TRY IT: Return the data that follows exactly as it appears. Pictures do not belong in the copy.

- Opening Delimiter -

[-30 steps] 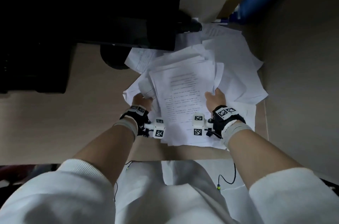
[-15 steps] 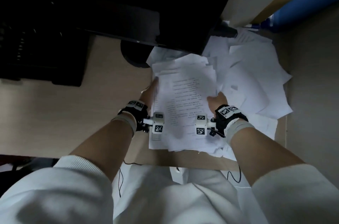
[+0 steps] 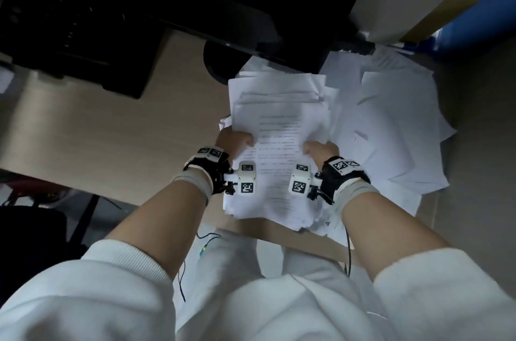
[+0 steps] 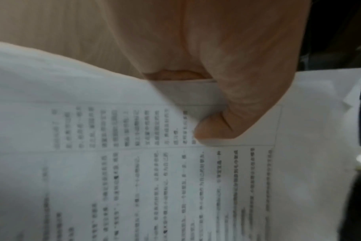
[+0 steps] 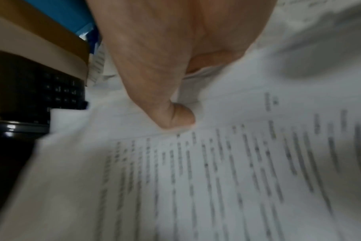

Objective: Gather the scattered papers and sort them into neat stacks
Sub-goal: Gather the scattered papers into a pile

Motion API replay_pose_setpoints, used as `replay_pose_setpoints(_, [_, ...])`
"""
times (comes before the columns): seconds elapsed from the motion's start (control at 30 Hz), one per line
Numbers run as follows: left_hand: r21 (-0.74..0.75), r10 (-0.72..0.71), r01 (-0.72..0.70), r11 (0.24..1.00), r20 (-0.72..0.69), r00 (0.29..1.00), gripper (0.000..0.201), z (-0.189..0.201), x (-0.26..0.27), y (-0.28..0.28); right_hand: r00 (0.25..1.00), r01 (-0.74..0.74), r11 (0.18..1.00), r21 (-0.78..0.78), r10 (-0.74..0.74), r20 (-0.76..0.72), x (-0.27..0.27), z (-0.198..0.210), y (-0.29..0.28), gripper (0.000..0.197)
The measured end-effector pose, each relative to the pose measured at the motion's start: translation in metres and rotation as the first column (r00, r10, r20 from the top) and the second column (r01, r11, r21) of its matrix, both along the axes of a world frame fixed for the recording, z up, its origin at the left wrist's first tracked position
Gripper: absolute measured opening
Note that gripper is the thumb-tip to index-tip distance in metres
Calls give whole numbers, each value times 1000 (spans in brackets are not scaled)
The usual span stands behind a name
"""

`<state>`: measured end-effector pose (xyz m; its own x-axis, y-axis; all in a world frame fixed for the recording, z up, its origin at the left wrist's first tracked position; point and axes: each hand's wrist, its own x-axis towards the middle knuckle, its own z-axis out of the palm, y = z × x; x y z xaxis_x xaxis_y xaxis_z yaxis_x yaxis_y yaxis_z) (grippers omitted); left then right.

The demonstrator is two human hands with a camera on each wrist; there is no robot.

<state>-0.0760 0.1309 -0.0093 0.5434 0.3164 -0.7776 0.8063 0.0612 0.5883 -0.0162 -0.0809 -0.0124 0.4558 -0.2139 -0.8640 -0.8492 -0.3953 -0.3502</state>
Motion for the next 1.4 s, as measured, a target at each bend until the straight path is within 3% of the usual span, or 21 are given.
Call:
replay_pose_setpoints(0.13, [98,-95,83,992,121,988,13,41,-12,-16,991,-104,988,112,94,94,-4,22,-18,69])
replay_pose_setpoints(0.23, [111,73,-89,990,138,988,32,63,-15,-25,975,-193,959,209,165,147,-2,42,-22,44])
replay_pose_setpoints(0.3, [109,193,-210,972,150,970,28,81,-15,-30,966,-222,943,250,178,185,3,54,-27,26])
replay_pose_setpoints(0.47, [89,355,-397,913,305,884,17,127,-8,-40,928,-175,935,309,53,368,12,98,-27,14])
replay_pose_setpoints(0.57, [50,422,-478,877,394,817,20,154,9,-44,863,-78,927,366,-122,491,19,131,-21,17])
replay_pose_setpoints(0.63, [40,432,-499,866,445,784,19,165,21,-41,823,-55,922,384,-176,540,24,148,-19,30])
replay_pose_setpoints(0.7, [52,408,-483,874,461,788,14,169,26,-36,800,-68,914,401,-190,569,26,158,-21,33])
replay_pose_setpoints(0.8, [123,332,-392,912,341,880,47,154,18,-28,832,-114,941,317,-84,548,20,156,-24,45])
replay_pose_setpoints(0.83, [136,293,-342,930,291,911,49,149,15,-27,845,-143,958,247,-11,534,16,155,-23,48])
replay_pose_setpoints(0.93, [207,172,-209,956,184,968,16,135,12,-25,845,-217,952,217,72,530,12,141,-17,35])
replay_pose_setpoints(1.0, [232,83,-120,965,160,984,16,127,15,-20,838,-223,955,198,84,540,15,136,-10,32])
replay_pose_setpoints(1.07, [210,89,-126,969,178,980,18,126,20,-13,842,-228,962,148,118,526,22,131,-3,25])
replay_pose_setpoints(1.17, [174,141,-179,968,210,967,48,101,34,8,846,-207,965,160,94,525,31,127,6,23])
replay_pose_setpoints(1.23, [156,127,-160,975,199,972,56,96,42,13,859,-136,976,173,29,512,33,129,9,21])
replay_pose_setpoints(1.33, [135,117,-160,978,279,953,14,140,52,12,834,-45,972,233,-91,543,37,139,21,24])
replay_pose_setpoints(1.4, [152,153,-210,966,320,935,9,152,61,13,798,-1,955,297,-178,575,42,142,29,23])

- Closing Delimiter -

EXERCISE RESULT:
[-30 steps] 
[-15 steps] 
[+0 steps] 
[+0 steps] 
[+0 steps] 

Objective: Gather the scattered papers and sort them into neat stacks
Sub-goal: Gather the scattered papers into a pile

Motion API replay_pose_setpoints, used as `replay_pose_setpoints(_, [_, ...])`
"""
times (comes before the columns): seconds elapsed from the motion's start (control at 30 Hz), one per line
Numbers run as follows: left_hand: r21 (-0.74..0.75), r10 (-0.72..0.71), r01 (-0.72..0.70), r11 (0.24..1.00), r20 (-0.72..0.69), r00 (0.29..1.00), gripper (0.000..0.201), z (-0.189..0.201), x (-0.26..0.27), y (-0.28..0.28); right_hand: r00 (0.25..1.00), r01 (-0.74..0.74), r11 (0.18..1.00), r21 (-0.78..0.78), r10 (-0.74..0.74), r20 (-0.76..0.72), x (-0.27..0.27), z (-0.198..0.210), y (-0.29..0.28), gripper (0.000..0.197)
The measured end-effector pose, each relative to the pose measured at the motion's start: translation in metres and rotation as the first column (r00, r10, r20 from the top) and the second column (r01, r11, r21) of its matrix, both along the axes of a world frame fixed for the recording, z up, its origin at the left wrist's first tracked position
Gripper: absolute measured opening
Note that gripper is the thumb-tip to index-tip distance in metres
Calls give whole numbers, each value times 1000 (spans in brackets are not scaled)
The usual span stands behind a name
"""

`<state>`: measured end-effector pose (xyz m; its own x-axis, y-axis; all in a world frame fixed for the recording, z up, its origin at the left wrist's first tracked position; point and axes: each hand's wrist, its own x-axis towards the middle knuckle, its own z-axis out of the palm, y = z × x; x y z xaxis_x xaxis_y xaxis_z yaxis_x yaxis_y yaxis_z) (grippers omitted); left then right.

The demonstrator is two human hands with a camera on each wrist; there is no robot.

<state>-0.0760 0.1309 -0.0093 0.5434 0.3164 -0.7776 0.8063 0.0612 0.5883 -0.0162 -0.0809 -0.0124 0.4558 -0.2139 -0.8640 -0.8492 -0.3953 -0.3502</state>
Motion for the next 1.4 s, as measured, a target at each bend until the straight path is within 3% of the usual span, or 21 are given.
Call:
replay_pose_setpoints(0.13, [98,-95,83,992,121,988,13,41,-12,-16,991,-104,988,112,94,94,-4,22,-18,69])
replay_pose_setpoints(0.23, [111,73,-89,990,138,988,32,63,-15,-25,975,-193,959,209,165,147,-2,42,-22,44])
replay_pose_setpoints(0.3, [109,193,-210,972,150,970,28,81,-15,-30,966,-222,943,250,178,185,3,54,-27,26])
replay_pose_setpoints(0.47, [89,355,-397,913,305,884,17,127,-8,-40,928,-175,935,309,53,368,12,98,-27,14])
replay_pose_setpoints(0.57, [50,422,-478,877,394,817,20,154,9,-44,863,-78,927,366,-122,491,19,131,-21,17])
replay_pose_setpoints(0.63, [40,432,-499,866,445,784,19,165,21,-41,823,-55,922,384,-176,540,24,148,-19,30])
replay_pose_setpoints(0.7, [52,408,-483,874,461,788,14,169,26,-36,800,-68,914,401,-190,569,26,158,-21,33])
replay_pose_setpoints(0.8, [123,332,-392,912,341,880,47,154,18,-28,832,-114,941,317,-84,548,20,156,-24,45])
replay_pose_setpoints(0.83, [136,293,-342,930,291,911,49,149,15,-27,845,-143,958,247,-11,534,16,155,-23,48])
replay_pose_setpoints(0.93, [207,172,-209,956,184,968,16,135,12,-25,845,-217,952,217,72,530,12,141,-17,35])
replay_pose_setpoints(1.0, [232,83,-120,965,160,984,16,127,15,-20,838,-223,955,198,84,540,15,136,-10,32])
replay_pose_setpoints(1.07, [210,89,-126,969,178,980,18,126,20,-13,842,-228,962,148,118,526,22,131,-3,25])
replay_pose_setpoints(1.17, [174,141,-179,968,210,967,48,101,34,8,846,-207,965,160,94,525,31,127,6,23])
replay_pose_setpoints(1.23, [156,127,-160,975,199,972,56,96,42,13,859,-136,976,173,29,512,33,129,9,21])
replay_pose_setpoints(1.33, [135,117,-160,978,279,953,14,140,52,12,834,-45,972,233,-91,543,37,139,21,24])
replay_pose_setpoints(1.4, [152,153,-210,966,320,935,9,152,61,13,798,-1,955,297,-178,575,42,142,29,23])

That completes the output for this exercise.